La liberalizzazione del mercato delle utilities
Ci stiamo oramai avvicinando alla fatidica data del 2022, quando verrà meno il mercato tutelato delle utilities e, quando il libero mercato entrerà a pieno regime per le forniture del gas metano e dell’energia elettrica. Di conseguenza, l’aspra competizione dei vari fornitori si gioca anche sulla tutela marchio.
I vari competitors hanno certamente compreso che il modo più immediato di creare un’immagine cristallina ed una specchiata reputazione per accaparrarsi le quota di mercato, è certamente quello di puntare sulla protezione esclusiva, ossia ottenere un riconoscimento legittimo per l’utilizzo del proprio brand nel proprio segmento di mercato.

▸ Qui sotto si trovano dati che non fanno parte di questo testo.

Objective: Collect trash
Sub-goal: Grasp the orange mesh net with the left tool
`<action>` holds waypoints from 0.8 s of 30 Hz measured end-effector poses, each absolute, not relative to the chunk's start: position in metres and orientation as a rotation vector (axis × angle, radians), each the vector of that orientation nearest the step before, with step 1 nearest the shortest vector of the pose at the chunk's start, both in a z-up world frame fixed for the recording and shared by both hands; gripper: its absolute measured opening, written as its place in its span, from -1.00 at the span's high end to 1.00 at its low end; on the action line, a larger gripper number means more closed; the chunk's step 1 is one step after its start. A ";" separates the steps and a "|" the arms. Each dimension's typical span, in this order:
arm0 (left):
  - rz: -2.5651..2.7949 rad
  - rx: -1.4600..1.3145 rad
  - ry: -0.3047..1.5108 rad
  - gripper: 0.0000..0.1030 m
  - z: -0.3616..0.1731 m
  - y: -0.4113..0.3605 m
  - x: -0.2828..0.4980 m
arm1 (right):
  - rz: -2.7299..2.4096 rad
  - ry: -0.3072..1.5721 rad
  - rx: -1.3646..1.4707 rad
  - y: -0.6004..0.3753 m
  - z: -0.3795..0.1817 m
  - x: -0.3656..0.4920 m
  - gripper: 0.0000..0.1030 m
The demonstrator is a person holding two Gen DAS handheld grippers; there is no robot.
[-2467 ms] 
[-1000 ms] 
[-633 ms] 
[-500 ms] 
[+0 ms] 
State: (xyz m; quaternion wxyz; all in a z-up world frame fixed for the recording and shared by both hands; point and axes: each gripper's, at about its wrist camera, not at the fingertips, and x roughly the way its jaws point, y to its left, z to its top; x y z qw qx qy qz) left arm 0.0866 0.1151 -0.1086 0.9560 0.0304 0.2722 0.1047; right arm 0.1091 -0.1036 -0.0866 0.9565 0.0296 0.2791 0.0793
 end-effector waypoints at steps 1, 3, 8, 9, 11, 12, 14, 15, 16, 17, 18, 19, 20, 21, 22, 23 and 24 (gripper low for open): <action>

Una delle maggiori problematiche che le utilities devono però affrontare è quella di riuscire a scovare un brand che sia effettivamente unico, visto e considerato che tutte hanno l’interesse a ruotare intorno al concept di energia, con le inevitabili declinazioni della suddetta denominazione. Ciò determina un affollamento del segmento di mercato ed, inevitabilmente, molte delle suddette utilities finiscono col confondersi le une con le altre. Di conseguenza, “puntare” su un brand già “occupato” da altri non avrebbe senso, risulterebbe un inutile esborso di denaro e non riuscirebbe ad intercettare alcuna fetta del mercato dei consumatori potenzialmente interessati.
Quelle utilities che risultano già da qualche anno presenti sul mercato hanno avuto il tempo d’intercettare un naming che risulta oramai conosciuto e sufficientemente innovativo. Lo stesso discorso non può essere fatto per quelle utilities che cercano di entrare ora nel segmento, infatti, non avrebbero tempo sufficiente per accreditarsi sul mercato con un brand completamente sconosciuto, quindi, puntano sulle denominazioni descrittive e generiche, con i rischi di confondibilità già indicati in precedenza. Per costoro, “puntare” su un marchio anonimo potrebbe rivelarsi un boomerang, oltre che un pessimo investimento economico.
A tal proposito, segnaliamo che il registrare marchio costo deve tenere in debita considerazione non solo i costi di base per l’attività di deposito del segno distintivo, ma dovrà mettere in conto anche i potenziali rischi di subire una procedura d’opposizione da parte di terzi soggetti, visto e considerato che “i margini di manovra” che ruotano intorno ad un concept inflazionato sono veramente risicati. Ecco perché bisognerà ponderare con estrema attenzione il rapporto costi-benefici, qualora si decida di puntare su un brand oramai inflazionato e facilmente confondibile dai consumatori.
I vari consulenti legali e gli avvocati sono in prima linea nell’elaborare una personalizzata strategia, per assistere al meglio le utilities, il rischio dell’assembramento è oramai concreto e tangibile. D’altro canto il fattore tempo risulta decisivo, visto che la competizione tra i vari fornitori è oramai entrata nel vivo, ecco perché puntare su un marchio potrebbe fare la differenza tra il riuscire a colmare il gap con i fornitori storici, oppure relegare un operatore nel dimenticatoio. Gli utenti sono a dir poco spaesati, trovandosi di fronte a numerosi operatori che si presentano con lo stesso brand, visto e considerato che in precedenza erano abituati a relazionarsi con l’unico operatore statale che operava in regime di monopolio.
Un utile suggerimento è quello di trovare dei broker energetici, validi e professionali, in grado d’assistere i consumatori nella scelta dei loro prossimi fornitori, visto che il mercato dell’energia risulta a dir poco complesso ed articolato.